The Tree of Life’s Oldest Home
This series has been making a particular kind of claim for several articles now: that the Zagros and Taurus mountains, the spine of Kurdistan, are the wild or cultivated origin point of many of the world’s most important food crops. The walnut, the apricot, the pistachio, the pomegranate — their wild ancestors are found in the Zagros forests. These are remarkable facts. But the olive claim is in a different category. It is not just that wild olives once grew in the Kurdish mountains. It is that the process of domestication — the deliberate selection and cultivation of olive trees by human beings, the transformation of a wild tree into the agricultural crop that would eventually spread across the entire Mediterranean world — began here. The genetic data places that origin in the south Taurus Mountains, which are Kurdish in the most direct possible sense: the south Taurus runs through Bakur, through the provinces of Mardin, Siirt, Hakkari, and the surrounding region, through the same landscape where this series has found the pit-roasted büryan, the black volcanic city of Amed, the winter stew of Bitlis. Six thousand years ago, someone in those mountains chose an olive tree worth keeping. Every olive on every table in every country in the world descends, in some part, from that choice. The honest note is essential here. Olive domestication is a complex story, and subsequent research has noted the possibility of multiple domestication events across the Mediterranean; the olive’s spread involved Phoenicians, Greeks, and Romans as much as the people who first started it. The world’s olive industry belongs to no single people. But the Proceedings of the Royal Society B 2013 study is peer-reviewed and its claim — primary domestication in the Kurdish-region mountains — has not been overturned. The tree the world calls its own began in Kurdish hands.
Frequently Asked Questions
Did the olive really originate in Kurdish regions?
According to a 2013 study published in the Proceedings of the Royal Society B, the primary centre of olive domestication is the northeastern Levant / south Taurus Mountains — the mountain zone of what is now Bakur (northern Kurdistan). Using genetic data, fossil records, and climate modelling, the researchers concluded that western Mediterranean regions were not primary centres of domestication. Some subsequent research has noted additional complexity, but the south Taurus / northeastern Levant origin remains the dominant finding.
Where are olives grown in Kurdistan today?
Olives are cultivated in the Tur Abdin and Midyat region of Mardin province (eastern Bakur), where Kurdish and Syriac communities have farmed olive groves alongside ancient monasteries for centuries.
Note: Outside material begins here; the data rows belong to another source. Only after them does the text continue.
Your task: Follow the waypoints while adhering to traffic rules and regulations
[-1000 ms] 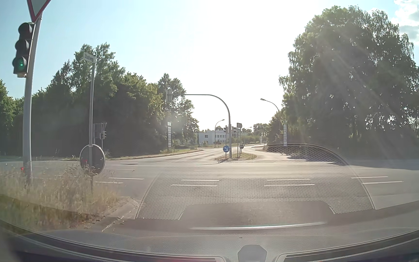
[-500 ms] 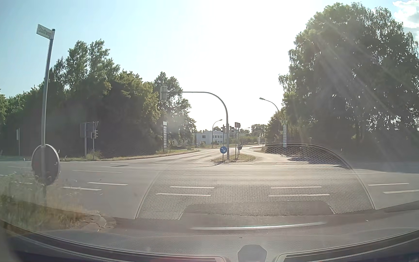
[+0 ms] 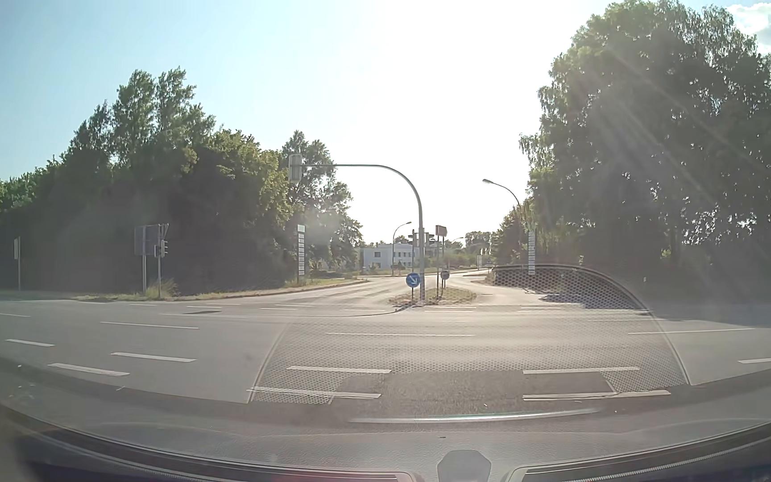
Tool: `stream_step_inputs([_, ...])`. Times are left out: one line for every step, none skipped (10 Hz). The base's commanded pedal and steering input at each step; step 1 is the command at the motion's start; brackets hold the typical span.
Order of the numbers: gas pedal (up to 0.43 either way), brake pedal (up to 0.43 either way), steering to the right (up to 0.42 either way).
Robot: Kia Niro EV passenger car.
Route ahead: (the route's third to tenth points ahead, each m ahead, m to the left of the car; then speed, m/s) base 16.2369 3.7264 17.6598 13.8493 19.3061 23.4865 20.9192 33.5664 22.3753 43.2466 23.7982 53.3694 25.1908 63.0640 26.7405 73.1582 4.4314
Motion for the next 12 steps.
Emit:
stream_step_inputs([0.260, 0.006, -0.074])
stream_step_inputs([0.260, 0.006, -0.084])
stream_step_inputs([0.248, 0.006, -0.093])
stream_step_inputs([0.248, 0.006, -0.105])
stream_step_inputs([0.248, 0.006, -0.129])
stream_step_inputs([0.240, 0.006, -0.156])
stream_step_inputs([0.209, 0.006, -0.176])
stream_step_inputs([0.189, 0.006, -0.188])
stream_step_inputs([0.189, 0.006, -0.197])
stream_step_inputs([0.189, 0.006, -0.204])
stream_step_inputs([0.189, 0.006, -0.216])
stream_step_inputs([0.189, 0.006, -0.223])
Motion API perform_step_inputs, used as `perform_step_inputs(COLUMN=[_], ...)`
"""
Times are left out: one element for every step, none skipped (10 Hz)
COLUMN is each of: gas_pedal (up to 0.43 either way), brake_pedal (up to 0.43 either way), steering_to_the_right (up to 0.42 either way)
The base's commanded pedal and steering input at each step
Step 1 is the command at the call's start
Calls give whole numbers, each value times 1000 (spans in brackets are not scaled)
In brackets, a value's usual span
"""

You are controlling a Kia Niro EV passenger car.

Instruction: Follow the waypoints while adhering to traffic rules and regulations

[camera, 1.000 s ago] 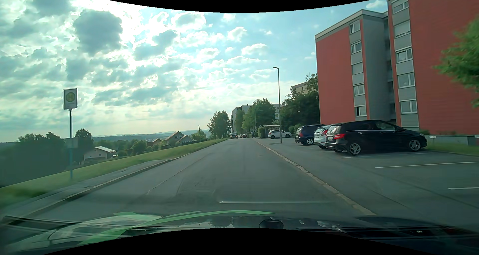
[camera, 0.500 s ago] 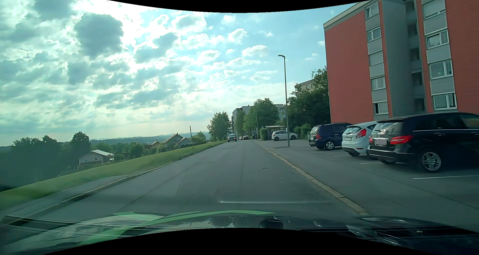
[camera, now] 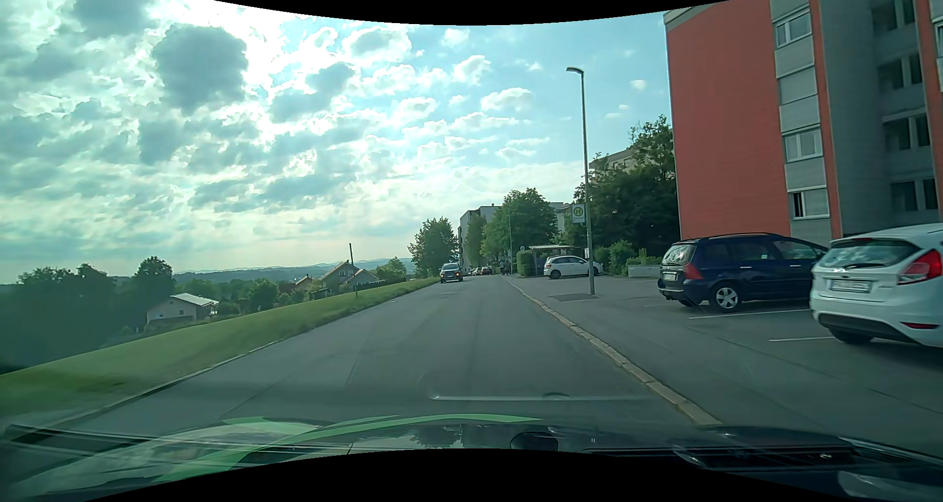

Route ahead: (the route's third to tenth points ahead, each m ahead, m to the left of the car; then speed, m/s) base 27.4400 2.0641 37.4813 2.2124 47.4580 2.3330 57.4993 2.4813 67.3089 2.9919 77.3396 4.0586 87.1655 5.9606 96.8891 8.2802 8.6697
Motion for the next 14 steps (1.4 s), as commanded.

The southern and southeastern zones of Bakur more broadly are historically part of the Levantine olive-growing region. Olive oil and cured olives from this area have been part of the local diet and economy since antiquity.
How are olives used in Kurdish cooking?
Primarily as cured table olives — black or green, brined or salt-cured, served at breakfast alongside cheese and bread, and as part of the meze spread. Olive oil is used in cooking and as a preserving agent (poured over labneh, used in marinades). Olives also appear in salads, as garnish, and marinated with herbs and garlic. They are a staple of the Kurdish morning table.
Conclusion
Zeytûn is the one-hundred-and-twenty-sixth article in this series, and the one that sets the most ambitious claim. This series has documented, over one hundred and twenty-six articles, what grows in the Kurdish mountains: the walnut, the apricot, the pomegranate, the wild thyme, the sour rhubarb, the sumac berry, the mountain honey. Now it adds the olive: not just a food grown here, but a food born here, domesticated in the south Taurus Mountains of Bakur six thousand years ago, then spread by trade and empire across the whole Mediterranean until it became one of the most universal foods on earth. That universality belongs to no single people. But its beginning belongs to these mountains. One hundred and twenty-six articles in, zeytûn stands for the deepest and most sweeping fact this series has found: that the Kurdish mountains did not just feed their own people — they fed the world.